Problems with CNBC's Stock Trading Contest and its corporate blog.—

CNBC, the financial channel, is running a stock trading contest with a million dollars as the prize. It begins with a 10-week contest with over 250,000 contestants so far, followed by a 2-week finals period with 20 finalists, who start anew with no carry-over of profits from the 10-week "regular season." Trades in a fictional investment portfolio of $1,000,000 may be logged online at any time, though the fictional trades are entered only at the closing price at the end of every trading day. During the regular season, each weekly percentage winner receives a $10,000 prize and a place in the finals. The other 10 places in the finals go to the top 10 leaders for the overall regular season. The winner of the 2-week finals wins $1,000,000 payable as an annuity. If you are interested, you may still enter.

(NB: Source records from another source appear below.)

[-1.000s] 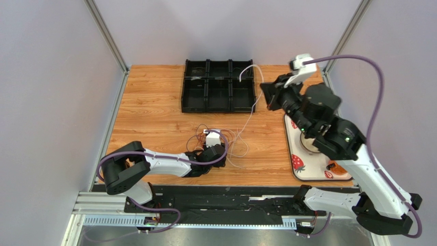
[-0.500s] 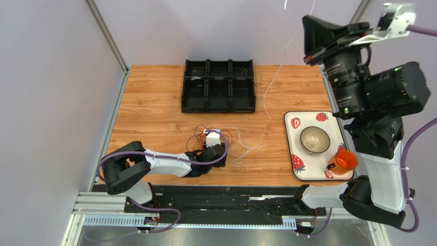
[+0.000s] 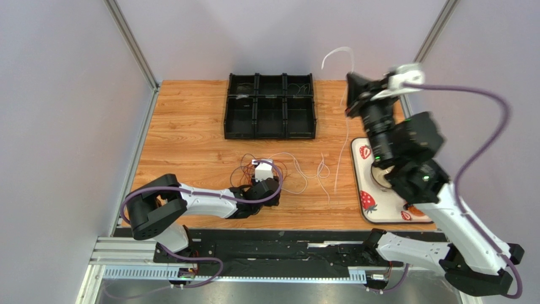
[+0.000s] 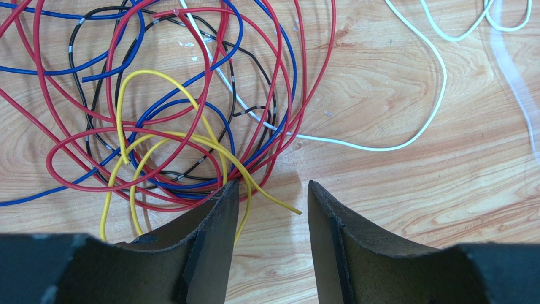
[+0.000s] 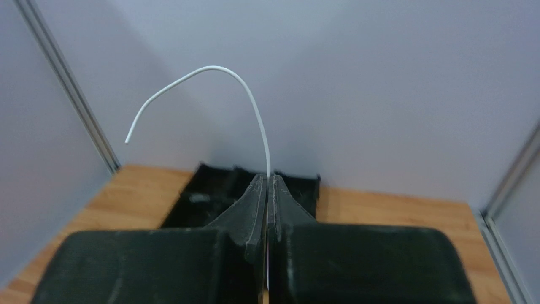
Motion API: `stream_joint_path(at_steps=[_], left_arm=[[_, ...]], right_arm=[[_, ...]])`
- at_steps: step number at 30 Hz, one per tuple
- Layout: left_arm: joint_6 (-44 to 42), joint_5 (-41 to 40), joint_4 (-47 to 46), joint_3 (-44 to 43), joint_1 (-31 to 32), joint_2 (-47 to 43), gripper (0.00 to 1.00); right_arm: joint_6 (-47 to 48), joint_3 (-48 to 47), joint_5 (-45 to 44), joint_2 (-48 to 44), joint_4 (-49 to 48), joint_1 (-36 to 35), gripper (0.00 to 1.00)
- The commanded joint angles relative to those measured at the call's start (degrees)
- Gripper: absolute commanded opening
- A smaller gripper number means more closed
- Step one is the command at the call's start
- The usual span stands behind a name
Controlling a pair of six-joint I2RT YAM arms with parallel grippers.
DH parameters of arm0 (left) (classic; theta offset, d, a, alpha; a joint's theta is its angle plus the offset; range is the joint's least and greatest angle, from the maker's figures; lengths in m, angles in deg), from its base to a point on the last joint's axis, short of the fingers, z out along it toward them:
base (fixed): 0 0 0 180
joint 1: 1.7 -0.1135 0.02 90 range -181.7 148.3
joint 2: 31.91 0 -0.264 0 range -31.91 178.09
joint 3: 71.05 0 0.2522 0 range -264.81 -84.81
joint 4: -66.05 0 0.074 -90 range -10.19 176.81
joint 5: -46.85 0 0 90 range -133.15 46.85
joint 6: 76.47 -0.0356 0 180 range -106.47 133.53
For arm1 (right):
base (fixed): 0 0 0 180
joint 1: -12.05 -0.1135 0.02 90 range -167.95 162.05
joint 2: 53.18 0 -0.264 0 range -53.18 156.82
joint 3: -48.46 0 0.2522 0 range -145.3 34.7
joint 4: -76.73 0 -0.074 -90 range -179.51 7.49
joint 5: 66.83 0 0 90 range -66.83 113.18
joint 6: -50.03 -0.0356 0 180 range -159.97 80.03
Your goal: Untangle the cables
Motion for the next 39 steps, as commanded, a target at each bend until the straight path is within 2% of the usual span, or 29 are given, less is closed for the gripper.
stream_joint_path(at_steps=[1, 5, 11, 12, 16, 20, 21, 24, 28, 39], left_arm=[[0.65, -0.03, 1.12, -0.93, -0.29, 0.94, 0.53], [0.56, 0.14, 1.12, -1.19, -0.2, 1.12, 0.53], [0.47, 0.14, 1.47, -1.46, -0.2, 1.12, 0.53], [0.39, 0.14, 1.47, -1.37, -0.2, 1.03, 0.53], [0.21, 0.23, 1.3, -1.28, -0.29, 1.12, 0.53], [0.04, 0.41, 1.12, -1.54, -0.29, 1.29, 0.52], [0.03, 0.41, 1.12, -1.54, -0.29, 1.3, 0.52], [-0.05, 0.49, 1.03, -1.54, -0.29, 1.3, 0.52], [-0.05, 0.49, 1.12, -1.55, -0.2, 1.38, 0.52], [-0.23, 0.41, 1.12, -1.55, -0.29, 1.12, 0.52]], right_arm=[[-5.1, 16.03, -8.91, -3.56, 0.51, 0.37, 0.0], [-13.35, 24.56, -10.4, -2.61, 6.3, 1.95, 0.0], [-21.36, 31.16, -15.84, 0.3, 11.83, 4.49, 0.0], [-25.03, 32.47, -16.29, 0.21, 12.98, 5.8, 0.0], [-35.94, 33.89, -21.47, -1.1, 24.47, 9.59, 0.0], [-35.35, 35.82, -22.8, -2.51, 25.3, 11.17, 0.0], [-34.82, 36.09, -21.84, -2.08, 25.13, 11.26, 0.0], [-34.72, 38.02, -10.62, -0.24, 23.02, 11.44, 0.0], [-43.49, 41.44, 2.31, 4.42, 22.93, 11.53, 0.0], [-45.63, 44.26, 16.83, 15.67, 18.1, 11.62, 0.0]])
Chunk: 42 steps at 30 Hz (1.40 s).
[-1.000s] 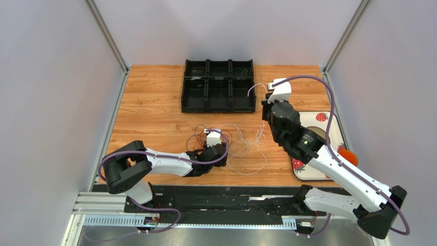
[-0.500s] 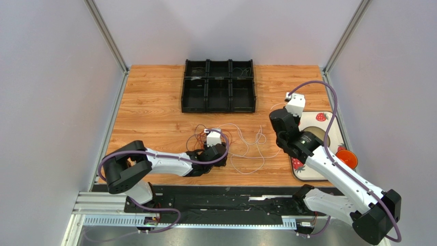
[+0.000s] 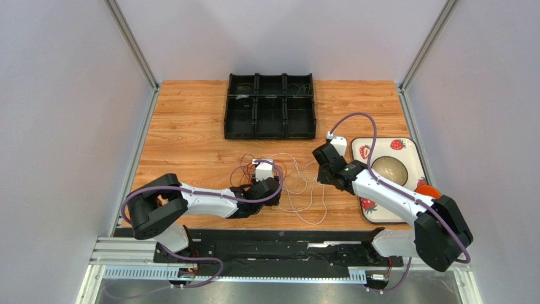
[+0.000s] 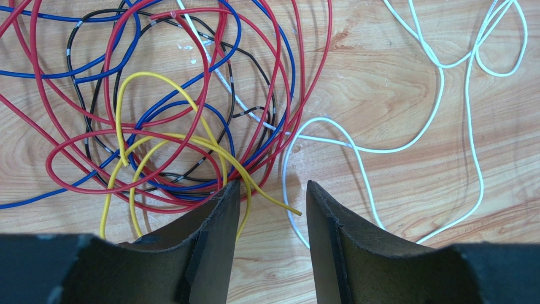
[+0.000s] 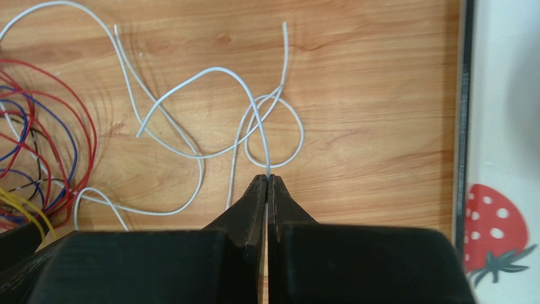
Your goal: Untangle the cables
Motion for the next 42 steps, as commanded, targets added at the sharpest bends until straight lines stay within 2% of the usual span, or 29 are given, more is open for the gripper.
stream_joint_path(at_steps=[1, 4, 5, 6, 7, 8, 11, 15, 20, 29, 33, 38, 39, 40, 42], left_arm=[[0.01, 0.45, 1.06, -1.11, -0.29, 0.7, 0.52], [0.01, 0.54, 0.97, -1.02, -0.2, 0.79, 0.52], [-0.08, 0.54, 0.97, -1.11, -0.29, 0.79, 0.52], [-0.16, 0.54, 0.97, -1.19, -0.29, 0.88, 0.52], [-0.16, 0.45, 0.88, -1.11, -0.2, 0.79, 0.52], [-0.08, 0.45, 0.97, -1.11, -0.2, 0.79, 0.52], [-0.08, 0.54, 0.97, -1.11, -0.2, 0.79, 0.52], [-0.08, 0.54, 0.88, -1.02, -0.29, 0.79, 0.51], [-0.16, 0.54, 0.88, -1.11, -0.2, 0.7, 0.51], [-0.16, 0.63, 0.79, -1.02, -0.29, 0.53, 0.51], [-0.25, 0.63, 0.71, -1.02, -0.2, 0.7, 0.51], [-0.34, 0.71, 0.88, -1.37, -0.29, 1.14, 0.51], [-0.34, 0.71, 1.05, -1.55, -0.29, 1.23, 0.51], [-0.34, 0.71, 1.14, -1.55, -0.2, 1.32, 0.51], [-0.34, 0.71, 1.23, -1.63, -0.2, 1.41, 0.51]], right_arm=[[-1.55, 1.25, 7.44, 2.3, -5.23, 0.32, 0.0], [0.56, 0.55, 9.02, 5.63, -5.41, 0.4, 0.02], [1.35, 0.11, 9.9, 6.25, -5.58, 0.49, 0.11], [3.18, -1.28, 12.52, 6.87, -5.58, 0.41, 0.27], [4.25, -2.17, 13.59, 7.75, -5.41, 0.49, 0.36], [4.87, -3.05, 14.12, 8.02, -4.71, 0.49, 0.5], [5.49, -7.0, 13.34, 8.11, -0.59, 0.4, 0.62], [0.06, -8.51, 9.64, 6.61, 7.15, 0.67, 0.65], [-5.05, -3.59, 13.24, 5.03, 7.25, 0.76, 0.67], [0.03, -4.46, 12.63, 9.07, 8.91, 0.58, 0.73], [0.92, -4.81, 7.19, 11.35, 11.38, 0.49, 0.75], [1.44, -3.76, 7.17, 12.15, 8.93, 0.49, 0.82], [2.32, -2.8, 7.88, 12.24, 7.87, 0.58, 0.94], [2.5, -2.36, 9.28, 11.98, 6.12, 0.49, 1.0], [3.46, -0.69, 11.21, 11.36, 2.61, 0.49, 1.0]])
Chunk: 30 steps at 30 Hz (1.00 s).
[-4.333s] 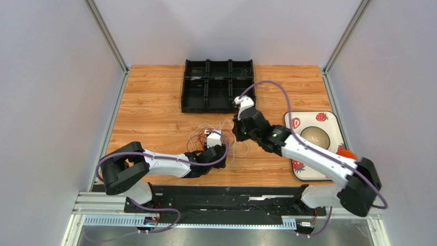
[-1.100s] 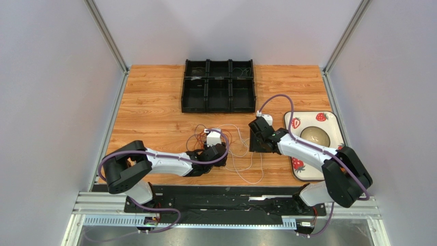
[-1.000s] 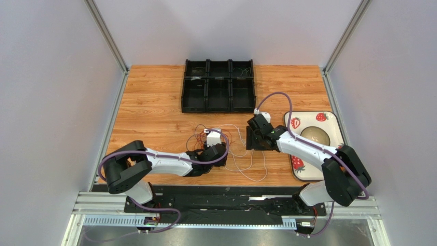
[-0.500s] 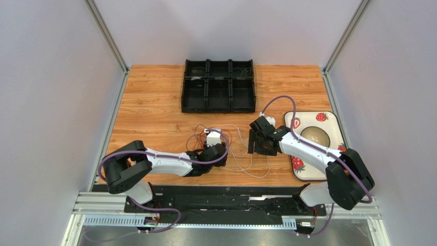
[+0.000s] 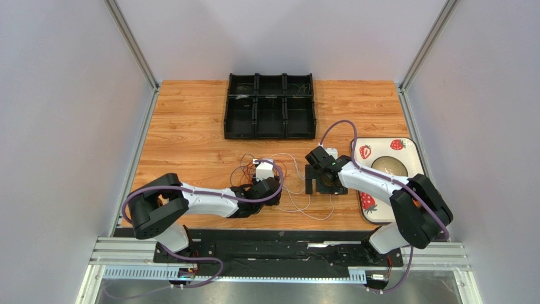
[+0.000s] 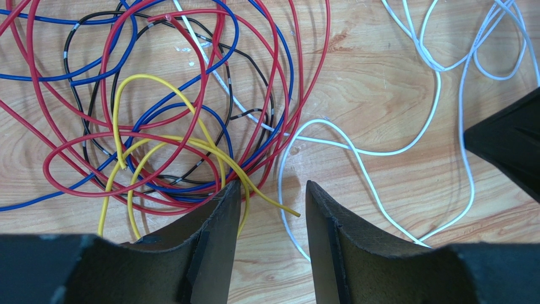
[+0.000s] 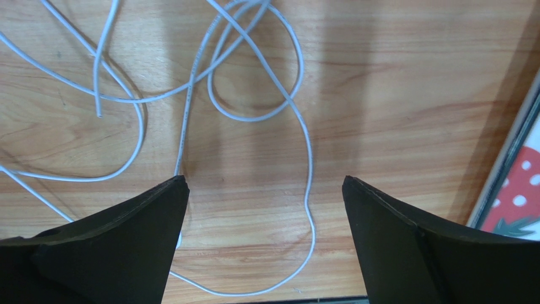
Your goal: Untangle the cables
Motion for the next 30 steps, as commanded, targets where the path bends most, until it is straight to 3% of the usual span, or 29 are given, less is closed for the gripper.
stream_joint_path(at_steps=[1, 18, 30], left_arm=[[-0.27, 0.67, 1.21, -1.37, -0.26, 1.12, 0.51], [-0.28, 0.85, 1.82, -2.07, -0.18, 1.82, 0.5], [-0.27, 0.93, 1.91, -2.08, -0.27, 1.74, 0.5]], right_arm=[[2.18, 2.59, 4.22, -1.45, -7.57, 0.12, 1.0], [2.18, 8.31, 13.65, -11.73, -15.32, 1.35, 1.0], [2.09, 8.58, 19.62, -5.77, -17.86, 1.18, 1.0]])
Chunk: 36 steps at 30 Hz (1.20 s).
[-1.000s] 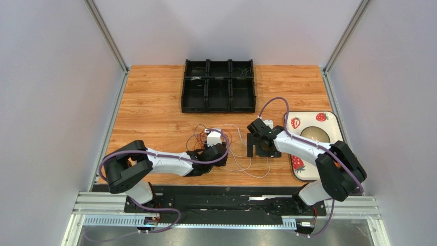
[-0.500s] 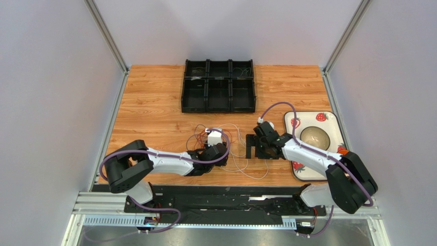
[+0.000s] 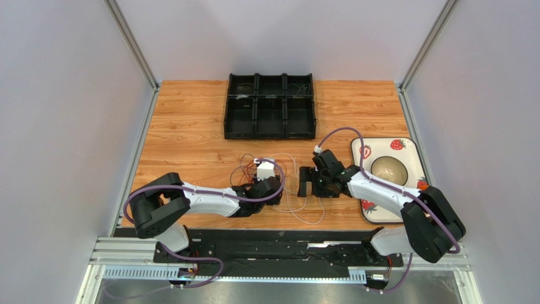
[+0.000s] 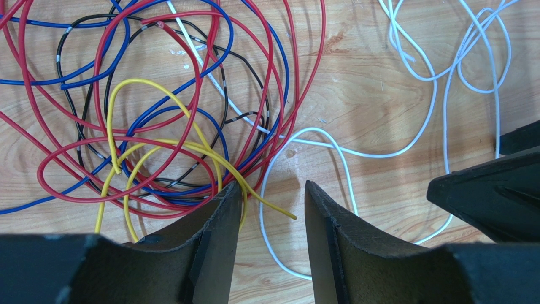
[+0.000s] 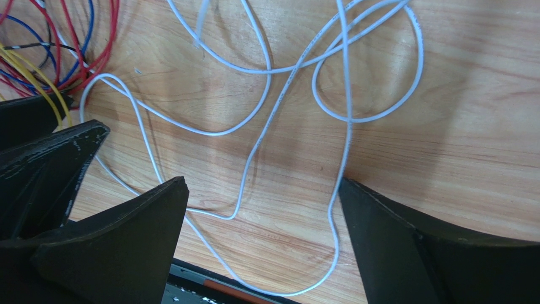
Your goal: Untangle the cables
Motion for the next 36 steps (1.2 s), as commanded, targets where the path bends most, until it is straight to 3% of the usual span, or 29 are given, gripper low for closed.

Unfortunately, CNBC's site had major problems on Thursday, with trading staggering slow and often failing in the morning and completely impossible for much of Thursday afternoon. Friday, there was a total meltdown: for at least the last three hours of trading on Friday, the site was up, but the portfolios were empty, which made it impossible to enter Buy or Sell orders to be executed on market close on Friday. One can see some of the frustration from players here, here, here, here, here, and particularly here.

On both Thursday and Friday, customer service responded with form letters, and on Friday afternoon, responded with false information that the site was fixed and working. As for liability for Thursday's problems and Friday's meltdown, the contest rules contain not only a general waiver, but a more specific refusal to guarantee access.

At CNBC's Friday evening wrap-up show covering the first week of the contest, if the site's meltdown was mentioned, I missed it. Now this week Mark Koba is blogging on the contest at CNBC. Comments are not allowed, and even to read the blog requires registration.

Corporate bloggers face a particularly tough challenge: to appear pretty honest while usually spinning the facts in favor of the corporate entity who pays one's salary. One possible use of such a CNBC blog would be as a lightening rod for criticism, diverting harmful power surges away from the network's shows, which can then pretend that there are no problems. And, of course, a corporate blogger also has access to people in the loop whom other mortals do not, which can be great for getting answers to nagging questions.

So far on Monday, the first day of the blog, Koba has filed 12 blog posts. None mentions the trading problems last week. In two posts, Koba did address another common complaint, that the first week's winner had multiple accounts—over 800 of them, in fact.